*GOAL OF THE EXERCISE:* Copy, exactly and without additions, every line in the records below from the one holding "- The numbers" through the one holding "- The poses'", both ends included.
===== INPUT FOR THIS TASK =====
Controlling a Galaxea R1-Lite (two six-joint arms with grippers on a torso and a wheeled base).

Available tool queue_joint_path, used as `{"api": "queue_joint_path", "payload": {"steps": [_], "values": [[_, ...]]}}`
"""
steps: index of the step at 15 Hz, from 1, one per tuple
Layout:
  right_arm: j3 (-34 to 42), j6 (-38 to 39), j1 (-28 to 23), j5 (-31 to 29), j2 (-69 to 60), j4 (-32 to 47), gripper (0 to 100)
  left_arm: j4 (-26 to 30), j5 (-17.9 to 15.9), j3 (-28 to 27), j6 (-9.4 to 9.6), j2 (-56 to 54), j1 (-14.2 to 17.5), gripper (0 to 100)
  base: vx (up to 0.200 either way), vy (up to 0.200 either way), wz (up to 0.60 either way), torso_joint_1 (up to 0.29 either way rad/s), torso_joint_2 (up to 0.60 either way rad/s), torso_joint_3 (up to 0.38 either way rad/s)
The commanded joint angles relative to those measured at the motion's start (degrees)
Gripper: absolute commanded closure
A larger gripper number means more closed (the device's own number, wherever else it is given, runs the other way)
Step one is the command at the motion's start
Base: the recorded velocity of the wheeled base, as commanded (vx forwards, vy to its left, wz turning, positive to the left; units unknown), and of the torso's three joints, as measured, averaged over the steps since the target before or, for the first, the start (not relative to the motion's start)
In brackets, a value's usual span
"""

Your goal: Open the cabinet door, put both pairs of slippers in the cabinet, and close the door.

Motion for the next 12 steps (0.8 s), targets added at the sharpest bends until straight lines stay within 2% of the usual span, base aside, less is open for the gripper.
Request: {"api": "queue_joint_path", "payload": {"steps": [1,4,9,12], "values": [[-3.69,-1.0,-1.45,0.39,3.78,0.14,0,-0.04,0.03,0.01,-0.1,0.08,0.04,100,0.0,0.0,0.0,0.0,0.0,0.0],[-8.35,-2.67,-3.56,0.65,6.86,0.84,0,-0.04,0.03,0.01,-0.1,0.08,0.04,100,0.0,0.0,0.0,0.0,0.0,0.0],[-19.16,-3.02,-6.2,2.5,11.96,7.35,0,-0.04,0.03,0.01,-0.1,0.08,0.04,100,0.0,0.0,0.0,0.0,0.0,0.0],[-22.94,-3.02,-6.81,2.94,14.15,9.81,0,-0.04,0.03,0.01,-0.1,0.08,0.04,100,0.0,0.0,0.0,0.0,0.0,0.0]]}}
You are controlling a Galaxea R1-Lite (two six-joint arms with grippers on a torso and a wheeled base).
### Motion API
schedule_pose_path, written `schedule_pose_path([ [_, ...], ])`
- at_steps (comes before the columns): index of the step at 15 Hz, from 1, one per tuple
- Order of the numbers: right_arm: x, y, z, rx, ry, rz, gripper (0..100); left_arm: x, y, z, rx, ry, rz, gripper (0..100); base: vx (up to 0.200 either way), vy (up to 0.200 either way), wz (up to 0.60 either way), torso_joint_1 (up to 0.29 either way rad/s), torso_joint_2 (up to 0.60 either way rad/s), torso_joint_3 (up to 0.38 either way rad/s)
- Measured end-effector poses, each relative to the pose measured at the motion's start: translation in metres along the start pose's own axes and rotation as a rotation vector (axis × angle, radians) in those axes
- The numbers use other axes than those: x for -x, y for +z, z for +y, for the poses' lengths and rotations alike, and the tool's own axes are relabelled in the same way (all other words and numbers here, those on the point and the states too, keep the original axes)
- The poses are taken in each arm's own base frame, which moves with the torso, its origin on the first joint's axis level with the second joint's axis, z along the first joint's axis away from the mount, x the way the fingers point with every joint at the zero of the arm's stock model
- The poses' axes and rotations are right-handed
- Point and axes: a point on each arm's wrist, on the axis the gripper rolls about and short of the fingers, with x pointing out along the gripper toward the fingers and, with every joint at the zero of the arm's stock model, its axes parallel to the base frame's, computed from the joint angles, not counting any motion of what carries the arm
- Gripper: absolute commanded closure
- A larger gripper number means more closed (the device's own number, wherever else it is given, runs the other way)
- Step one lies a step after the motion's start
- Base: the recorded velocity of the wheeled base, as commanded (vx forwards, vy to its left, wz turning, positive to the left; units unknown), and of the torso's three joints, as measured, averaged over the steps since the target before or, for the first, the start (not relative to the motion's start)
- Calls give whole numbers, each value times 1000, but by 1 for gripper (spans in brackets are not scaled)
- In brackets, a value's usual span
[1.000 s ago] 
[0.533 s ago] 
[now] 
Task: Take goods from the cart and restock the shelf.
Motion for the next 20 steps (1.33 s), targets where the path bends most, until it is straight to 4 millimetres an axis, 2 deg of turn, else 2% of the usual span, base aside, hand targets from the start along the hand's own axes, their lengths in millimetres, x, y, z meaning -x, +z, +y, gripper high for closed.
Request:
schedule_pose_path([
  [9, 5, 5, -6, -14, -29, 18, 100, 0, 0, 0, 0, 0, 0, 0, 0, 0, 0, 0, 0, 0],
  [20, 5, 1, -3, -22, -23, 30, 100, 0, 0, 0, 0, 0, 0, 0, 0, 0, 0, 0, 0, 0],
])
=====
*RESULT OF THIS TASK:*
- The numbers use other axes than those: x for -x, y for +z, z for +y, for the poses' lengths and rotations alike, and the tool's own axes are relabelled in the same way (all other words and numbers here, those on the point and the states too, keep the original axes)
- The poses are taken in each arm's own base frame, which moves with the torso, its origin on the first joint's axis level with the second joint's axis, z along the first joint's axis away from the mount, x the way the fingers point with every joint at the zero of the arm's stock model
- The poses' axes and rotations are right-handed

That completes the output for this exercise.